Page 26 of Please Remember

"I gave you all of me. Everything I had, I gave to you," I say with a humorless laugh. "This whole thing, the lingerie, was planned. I honestly thought that if I could remind you how much your body responded to mine, how good I can make you feel, that you'd realize you do love me. That it wouldn't be so easy to walk away."

"Sex was never a problem for us. You got a little too adventurous for me at times, and we did things I wasn't overly excited about, but it was never boring. And it was good. It's everything outside the bedroom that didn't work."

"Because sex is just sex to you?" I ask, choosing not to read too much into his comment about my willingness to give him anything he could ever dream of.

Chuckling, he glances at the ground. "I'm a dude, and I'd gone five years without sex. And sex didn't have to be more than just physical for us. It was an outlet for me, but as soon as the orgasm ended, reality came back. And I always felt like I was cheating on Allie when we were done. That's why I didn't stay the night. It felt wrong and shameful."

"And what happens if Allie never remembers, Jax?

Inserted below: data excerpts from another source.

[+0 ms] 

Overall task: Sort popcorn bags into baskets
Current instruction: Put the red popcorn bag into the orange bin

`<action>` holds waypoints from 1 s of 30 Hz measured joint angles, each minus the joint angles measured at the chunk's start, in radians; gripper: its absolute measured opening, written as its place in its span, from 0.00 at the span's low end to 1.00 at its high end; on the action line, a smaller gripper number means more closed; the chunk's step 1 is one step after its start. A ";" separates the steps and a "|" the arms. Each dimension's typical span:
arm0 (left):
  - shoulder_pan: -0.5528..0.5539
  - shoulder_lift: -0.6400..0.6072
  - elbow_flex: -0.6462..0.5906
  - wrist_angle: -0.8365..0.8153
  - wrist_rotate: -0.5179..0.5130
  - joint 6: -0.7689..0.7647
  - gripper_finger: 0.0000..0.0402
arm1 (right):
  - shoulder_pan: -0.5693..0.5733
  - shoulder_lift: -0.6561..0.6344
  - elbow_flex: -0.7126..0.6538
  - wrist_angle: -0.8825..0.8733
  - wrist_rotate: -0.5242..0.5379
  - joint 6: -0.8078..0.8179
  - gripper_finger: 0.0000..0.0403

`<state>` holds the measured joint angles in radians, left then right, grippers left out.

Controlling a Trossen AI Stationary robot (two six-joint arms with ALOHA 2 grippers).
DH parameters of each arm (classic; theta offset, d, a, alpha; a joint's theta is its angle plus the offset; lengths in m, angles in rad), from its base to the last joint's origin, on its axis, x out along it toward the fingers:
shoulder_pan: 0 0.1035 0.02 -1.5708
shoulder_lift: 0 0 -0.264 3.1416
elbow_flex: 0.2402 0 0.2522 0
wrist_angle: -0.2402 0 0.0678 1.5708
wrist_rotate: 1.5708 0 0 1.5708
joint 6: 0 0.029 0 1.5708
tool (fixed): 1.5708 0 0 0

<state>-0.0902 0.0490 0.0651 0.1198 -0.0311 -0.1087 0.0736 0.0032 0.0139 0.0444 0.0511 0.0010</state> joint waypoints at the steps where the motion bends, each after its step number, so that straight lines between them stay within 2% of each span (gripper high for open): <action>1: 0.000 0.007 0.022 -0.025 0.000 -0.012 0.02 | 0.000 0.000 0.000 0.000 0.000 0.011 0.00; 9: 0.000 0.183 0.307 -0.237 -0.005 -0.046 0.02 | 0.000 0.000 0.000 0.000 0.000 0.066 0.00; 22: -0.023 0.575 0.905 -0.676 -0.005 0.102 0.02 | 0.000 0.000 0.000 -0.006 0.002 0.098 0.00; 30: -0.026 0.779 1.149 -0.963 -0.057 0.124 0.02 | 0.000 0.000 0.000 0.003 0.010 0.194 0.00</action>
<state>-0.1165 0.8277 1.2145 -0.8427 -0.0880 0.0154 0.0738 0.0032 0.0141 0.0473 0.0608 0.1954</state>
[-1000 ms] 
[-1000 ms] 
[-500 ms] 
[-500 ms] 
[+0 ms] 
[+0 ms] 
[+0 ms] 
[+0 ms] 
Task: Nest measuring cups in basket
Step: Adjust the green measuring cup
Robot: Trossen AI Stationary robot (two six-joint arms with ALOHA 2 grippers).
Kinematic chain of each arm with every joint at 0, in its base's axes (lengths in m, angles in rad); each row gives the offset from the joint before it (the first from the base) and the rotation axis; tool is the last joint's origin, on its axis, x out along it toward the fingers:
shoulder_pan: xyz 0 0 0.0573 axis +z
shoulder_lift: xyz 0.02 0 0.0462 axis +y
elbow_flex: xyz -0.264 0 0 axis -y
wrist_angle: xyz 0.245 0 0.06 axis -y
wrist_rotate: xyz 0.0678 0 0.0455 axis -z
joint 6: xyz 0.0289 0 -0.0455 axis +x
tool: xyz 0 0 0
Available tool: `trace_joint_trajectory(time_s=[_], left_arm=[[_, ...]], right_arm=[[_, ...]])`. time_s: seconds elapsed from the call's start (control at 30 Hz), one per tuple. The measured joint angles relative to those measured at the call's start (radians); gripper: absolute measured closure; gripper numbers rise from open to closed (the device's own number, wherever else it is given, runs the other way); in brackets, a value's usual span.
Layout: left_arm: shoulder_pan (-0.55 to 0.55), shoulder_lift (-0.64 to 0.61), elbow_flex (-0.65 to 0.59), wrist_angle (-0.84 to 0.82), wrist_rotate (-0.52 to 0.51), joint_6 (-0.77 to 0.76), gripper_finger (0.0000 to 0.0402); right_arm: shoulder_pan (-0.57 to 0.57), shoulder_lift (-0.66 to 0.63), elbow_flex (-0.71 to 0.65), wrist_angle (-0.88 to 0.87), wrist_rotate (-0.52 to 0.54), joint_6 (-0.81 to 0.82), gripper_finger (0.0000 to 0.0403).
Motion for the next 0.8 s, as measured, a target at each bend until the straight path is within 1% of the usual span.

What if she doesn't want to be with you?"

He snaps his head up and glares at me. "She will remember, Laura. I know she will."

"But how long will it take? And what if she decides she wants nothing to do with you before she does? Then what are you going to do?"

"I'm not going to marry you because she might decide she doesn't want to be with me. That she won't believe that she loves me. That would be stupid. She's the one. She's always been the one."

"And you're the one for me," I say, the tears falling. It hurts to see he doesn't seem to care as much as I do. "Just because she came back doesn't mean I stop loving you."

He looks away as he runs his hand through his hair. "I didn't mean to hurt you. I would never set out to do that because you have been such a great friend. I really am sorry."

"If she decides that she wants nothing to do with you before she remembers, I can't promise I'll be sitting around waiting for you. I don't know that I'll be here when you want to come back."

"I won't want to come back. And I don't want you to wait for me. You'll be waiting forever, and that's not fair to you. It's also not fair to me because it makes me feel even worse. I wish you didn't love me. If I could find a way to take away those feelings, I would. I would gladly help you fall out of love with me, if I could."

"If she rejects you, you still wouldn't want me?"

"Why would you want me?"

Blinking, my brows knit together. "Are you serious? I've been in love with you forever."

"Laura, you deserve to be loved by someone the way I love Allie. The way I know she loves me even if she doesn't remember it. Why would you want someone who settles for you? A person who would come to you simply because their first choice rejected them? You should have more self-respect than that."

"That's rich coming from the man who will wait around for a woman who doesn't remember she even knows him, let alone loves him."

"It's different, and you know it," he snaps. "I have a chance at getting the love of my life back. She's been through hell, and she was hit so hard she has a six-inch scar on her scalp. That's the reason she doesn't remember. It's physical, not emotional."

I laugh and shake my head. "That you know of."

"Is this what you wanted to talk about? Because I think we're done."

"Yeah, I guess we are," I say, my voice cracking. "I'll finish canceling everything."

"Do you want help with it?"

Shaking my head, I can't look at him. "The only thing you could help with you refuse to do. You can just go. I'll be fine."

"Laura, I am sorry."

"You've said that already," I say and sniffle. "I'm a big girl. I've been alone before, and I can do it again. I'll figure out how to navigate my life now. I'll be fine."

He doesn't say another word as he walks out of the house, and I collapse onto the bed, burying my head into a pillow as I sob. I can't believe he rejected me as I rode him. I've given him all of me, and he will never love me.Shewill always be in the way. I had my entire world at my fingertips, and I let it slip away. But I refuse to let it disappear again if I get another shot. I just need to do what I can to force Allie away from Jax. It's my only hope.

Chapter Twelve

Allie

Walking along the gravel road with the two detectives while looking at houses feels pointless. Nothing looks familiar. And being out here, knowing I was likely in a basement somewhere nearby, has me feeling oddly exposed and raw.

"Was the house far from the woods, or were the woods practically in the backyard?" Detective Shields asks.